__PROBLEM STATEMENT__.
In the material below, tally the lines that include the string "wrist", then write down only the total.
*** Begin section ***
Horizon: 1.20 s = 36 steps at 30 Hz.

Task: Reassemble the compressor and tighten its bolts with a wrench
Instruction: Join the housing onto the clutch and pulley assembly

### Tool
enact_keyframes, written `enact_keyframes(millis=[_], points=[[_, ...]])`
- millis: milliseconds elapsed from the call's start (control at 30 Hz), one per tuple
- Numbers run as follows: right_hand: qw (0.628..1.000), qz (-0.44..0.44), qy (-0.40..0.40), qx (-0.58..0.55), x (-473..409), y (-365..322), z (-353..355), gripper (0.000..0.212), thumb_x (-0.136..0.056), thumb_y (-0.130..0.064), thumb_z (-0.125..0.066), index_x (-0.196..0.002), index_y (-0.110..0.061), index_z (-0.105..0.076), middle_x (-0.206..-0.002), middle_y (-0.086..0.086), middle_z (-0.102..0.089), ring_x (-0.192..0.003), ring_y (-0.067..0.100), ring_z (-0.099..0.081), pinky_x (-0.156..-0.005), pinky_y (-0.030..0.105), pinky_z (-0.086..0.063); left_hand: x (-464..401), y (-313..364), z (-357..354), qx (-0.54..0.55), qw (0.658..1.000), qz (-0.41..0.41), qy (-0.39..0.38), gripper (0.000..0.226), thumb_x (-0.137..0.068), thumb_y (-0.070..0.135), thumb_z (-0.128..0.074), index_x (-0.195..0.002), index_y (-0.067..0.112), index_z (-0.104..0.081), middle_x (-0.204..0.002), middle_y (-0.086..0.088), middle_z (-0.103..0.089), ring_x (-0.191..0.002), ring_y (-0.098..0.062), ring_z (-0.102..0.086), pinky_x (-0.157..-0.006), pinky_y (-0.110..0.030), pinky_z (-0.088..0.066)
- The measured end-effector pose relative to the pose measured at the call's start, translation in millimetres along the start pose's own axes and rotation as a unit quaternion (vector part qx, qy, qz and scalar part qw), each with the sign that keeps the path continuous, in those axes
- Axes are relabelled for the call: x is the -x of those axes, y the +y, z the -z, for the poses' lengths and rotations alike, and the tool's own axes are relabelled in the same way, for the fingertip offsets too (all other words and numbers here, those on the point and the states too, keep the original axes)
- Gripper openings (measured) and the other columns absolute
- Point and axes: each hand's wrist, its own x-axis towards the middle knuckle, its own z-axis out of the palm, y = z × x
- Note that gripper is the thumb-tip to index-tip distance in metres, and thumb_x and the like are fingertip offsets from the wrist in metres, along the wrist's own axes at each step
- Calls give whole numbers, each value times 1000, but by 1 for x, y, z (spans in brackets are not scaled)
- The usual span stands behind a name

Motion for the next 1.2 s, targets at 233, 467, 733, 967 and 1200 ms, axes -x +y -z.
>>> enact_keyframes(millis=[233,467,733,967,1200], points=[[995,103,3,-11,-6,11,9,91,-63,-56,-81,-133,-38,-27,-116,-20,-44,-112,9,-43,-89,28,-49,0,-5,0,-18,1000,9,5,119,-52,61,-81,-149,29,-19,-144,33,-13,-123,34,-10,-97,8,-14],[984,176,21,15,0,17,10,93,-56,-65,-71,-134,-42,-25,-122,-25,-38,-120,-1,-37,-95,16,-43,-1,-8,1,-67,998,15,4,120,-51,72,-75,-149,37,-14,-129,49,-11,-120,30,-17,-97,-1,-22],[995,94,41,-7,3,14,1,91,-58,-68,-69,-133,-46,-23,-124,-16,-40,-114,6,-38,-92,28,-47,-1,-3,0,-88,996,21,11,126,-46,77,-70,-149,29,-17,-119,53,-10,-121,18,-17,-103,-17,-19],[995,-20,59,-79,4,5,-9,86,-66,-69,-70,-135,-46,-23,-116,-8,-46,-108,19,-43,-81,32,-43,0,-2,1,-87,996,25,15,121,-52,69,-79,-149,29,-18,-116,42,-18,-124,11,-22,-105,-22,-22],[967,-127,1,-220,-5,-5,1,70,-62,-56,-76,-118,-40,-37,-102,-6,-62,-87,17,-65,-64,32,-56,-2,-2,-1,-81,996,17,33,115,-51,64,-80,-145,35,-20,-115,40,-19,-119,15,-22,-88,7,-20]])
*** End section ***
__ANSWER TO THIS TASK__.
2